What's the Impact of Ultra-Processed Food on Children?

Priscilla Lynch 

June 14, 2021

Editor's note, 14 June 2021: This article was updated to correct the references.

UK children are consuming 'exceptionally high' proportions of ultra-processed foods (UPFs), increasing their risk of obesity and damaging their long-term health, according to the findings of a large prospective cohort study.

The study, published in JAMA Pediatrics, is the first to assess longitudinal associations between UPF (eg, frozen pizzas, mass-produced bread, fizzy drinks, ready meals) consumption and adiposity trajectories from childhood to early adulthood.

Researchers followed a cohort of 9025 children born in the early 1990s, from ages 7 up to 24 years. Three-day food and beverage diaries were completed at ages seven, 10 and 13 years. Data measures collected over 17 years included body mass index (BMI), weight, waist circumference and measurements of body fat.

The children were divided into five equally-sized groups based on their consumption of UPFs. In the lowest quintile, UPFs accounted for 23.2% of the total diet by weight, while the highest group consumed more than two-thirds of their intake (67.8%) as UPFs.

Analysis revealed that, on average, children in the higher consumption groups saw a more rapid progression of their BMI, weight, waist circumference and body fat into adolescence and early adulthood. By 24 years, those in the highest UPF group had, on average, a higher level of BMI by 1.2 kg/m2, body fat by 1.5%, weight by 3.7 kg and waist circumference by 3.1cm.

Insight into Child Obesity

Study co-author Professor Christopher Millett said in a news release: "We often ask why obesity rates are so high among British children and this study provides a window into this. Our findings show that an exceptionally high proportion of their diet is made up of ultra-processed foods, with one in five children consuming 78% of their calories from ultra-processed foods."

Robust public health measures that promote minimally processed foods and discourage UPF consumption among children are urgently needed to reduce obesity in England and globally, the study concludes.

Experts have commented via the Science Media Centre.

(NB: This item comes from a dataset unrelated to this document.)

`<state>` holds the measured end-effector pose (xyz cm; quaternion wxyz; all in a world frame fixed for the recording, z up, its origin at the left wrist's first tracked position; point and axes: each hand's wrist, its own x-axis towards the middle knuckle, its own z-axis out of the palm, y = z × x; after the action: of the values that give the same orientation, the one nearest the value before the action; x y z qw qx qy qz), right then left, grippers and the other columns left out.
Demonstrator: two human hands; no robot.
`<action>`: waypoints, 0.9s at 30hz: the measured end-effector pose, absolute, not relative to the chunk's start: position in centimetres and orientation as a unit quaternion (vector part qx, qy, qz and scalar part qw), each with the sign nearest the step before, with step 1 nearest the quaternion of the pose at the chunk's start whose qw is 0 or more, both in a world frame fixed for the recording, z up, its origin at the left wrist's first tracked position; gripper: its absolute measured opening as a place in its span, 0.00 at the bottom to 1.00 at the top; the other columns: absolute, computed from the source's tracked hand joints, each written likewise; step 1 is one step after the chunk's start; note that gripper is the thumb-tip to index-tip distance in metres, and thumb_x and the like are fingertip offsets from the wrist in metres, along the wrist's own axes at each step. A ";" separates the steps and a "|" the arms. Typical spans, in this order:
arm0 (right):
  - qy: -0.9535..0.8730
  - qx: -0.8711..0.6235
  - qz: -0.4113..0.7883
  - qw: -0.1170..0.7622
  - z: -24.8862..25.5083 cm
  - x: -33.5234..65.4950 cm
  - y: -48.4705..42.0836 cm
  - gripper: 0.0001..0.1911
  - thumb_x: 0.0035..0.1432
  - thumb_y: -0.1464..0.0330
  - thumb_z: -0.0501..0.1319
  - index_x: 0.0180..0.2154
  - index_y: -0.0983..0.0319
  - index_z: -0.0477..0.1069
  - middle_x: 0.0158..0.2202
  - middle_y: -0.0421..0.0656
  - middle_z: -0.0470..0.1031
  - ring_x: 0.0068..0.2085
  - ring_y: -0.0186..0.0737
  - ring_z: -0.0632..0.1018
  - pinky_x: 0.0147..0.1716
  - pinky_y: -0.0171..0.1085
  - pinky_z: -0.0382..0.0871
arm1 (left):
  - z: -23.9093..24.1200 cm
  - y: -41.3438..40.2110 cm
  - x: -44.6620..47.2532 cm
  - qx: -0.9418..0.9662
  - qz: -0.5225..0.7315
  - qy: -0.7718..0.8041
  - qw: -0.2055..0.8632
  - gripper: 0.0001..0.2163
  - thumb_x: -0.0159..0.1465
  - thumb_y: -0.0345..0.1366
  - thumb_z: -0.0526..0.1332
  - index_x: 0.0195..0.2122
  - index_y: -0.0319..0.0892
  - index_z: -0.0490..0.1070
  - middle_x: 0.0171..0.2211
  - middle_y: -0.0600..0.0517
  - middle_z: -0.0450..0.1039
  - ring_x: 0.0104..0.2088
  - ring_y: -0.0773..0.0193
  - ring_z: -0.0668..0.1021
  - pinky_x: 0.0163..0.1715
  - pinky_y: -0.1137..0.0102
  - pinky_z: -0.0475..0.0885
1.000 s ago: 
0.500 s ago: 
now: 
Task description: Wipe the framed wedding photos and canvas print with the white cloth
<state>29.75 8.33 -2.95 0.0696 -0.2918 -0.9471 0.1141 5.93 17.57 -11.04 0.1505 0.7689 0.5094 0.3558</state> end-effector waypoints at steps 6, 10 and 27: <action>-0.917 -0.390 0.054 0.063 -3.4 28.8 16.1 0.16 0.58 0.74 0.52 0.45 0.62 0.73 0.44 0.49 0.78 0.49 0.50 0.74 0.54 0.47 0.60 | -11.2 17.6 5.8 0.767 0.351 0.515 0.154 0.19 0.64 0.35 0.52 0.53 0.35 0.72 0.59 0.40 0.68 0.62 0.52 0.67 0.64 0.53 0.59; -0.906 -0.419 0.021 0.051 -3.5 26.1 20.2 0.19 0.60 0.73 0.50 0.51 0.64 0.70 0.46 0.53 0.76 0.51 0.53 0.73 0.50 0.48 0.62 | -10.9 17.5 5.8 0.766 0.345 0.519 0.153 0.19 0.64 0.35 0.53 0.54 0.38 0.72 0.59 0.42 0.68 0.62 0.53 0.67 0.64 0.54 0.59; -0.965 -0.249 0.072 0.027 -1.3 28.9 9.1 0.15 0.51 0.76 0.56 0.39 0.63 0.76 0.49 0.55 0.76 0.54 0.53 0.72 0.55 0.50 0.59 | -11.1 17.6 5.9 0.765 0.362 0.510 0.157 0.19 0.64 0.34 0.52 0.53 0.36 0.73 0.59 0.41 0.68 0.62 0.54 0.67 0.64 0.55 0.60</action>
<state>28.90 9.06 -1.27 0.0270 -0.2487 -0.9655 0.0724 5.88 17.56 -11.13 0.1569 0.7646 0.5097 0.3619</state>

Gunter Kuhnle, professor of nutrition and food science, University of Reading, said: "The results of this study are not surprising: children who consume a lot of 'ultra-processed' foods are most likely to be less healthy and more obese than their peers with lower intake. The interpretation of these results are however much more difficult. Apart from the limitations of the definition of 'ultra-processed foods', the outcome of the study is heavily confounded by socio-economic factors: children living in more deprived areas and from families with lower educational attainment and lower socio-economic status had the highest intake of ultra-processed foods. Unfortunately, these children are also at highest risk of obesity and poor health, as there are still considerable health-inequalities in the UK and socio-economic status is an important determinant of health.

"The link between ultra-processed food consumption and child-health is therefore likely more complex and needs a more holistic approach: neither a reformulation nor a ban of ultra-processed foods will address health-inequalities. This can only be achieved by changing food systems and addressing the underlying causes of health inequalities."

Dr Duane Mellor, registered dietitian and senior teaching fellow, Aston Medical School, Aston University, said: "Overall, this study risks suggesting that all foods which are processed are bad, whereas this is probably only really the case when they are higher in fat, salt and sugar and lower in fibre. Also it makes a lot of assumptions about the 3 days of diet diary at the age of 7 and its association with the child’s growth and weight gain for the next decade."

Chang K, Khandpur N, Neri D, et al. Association Between Childhood Consumption of Ultraprocessed Food and Adiposity Trajectories in the Avon Longitudinal Study of Parents and Children Birth Cohort. JAMA Pediatr. Published online June 14, 2021. doi:10.1001/jamapediatrics.2021.1573

This article was adapted from Univadis, part of the Medscape Professional Network.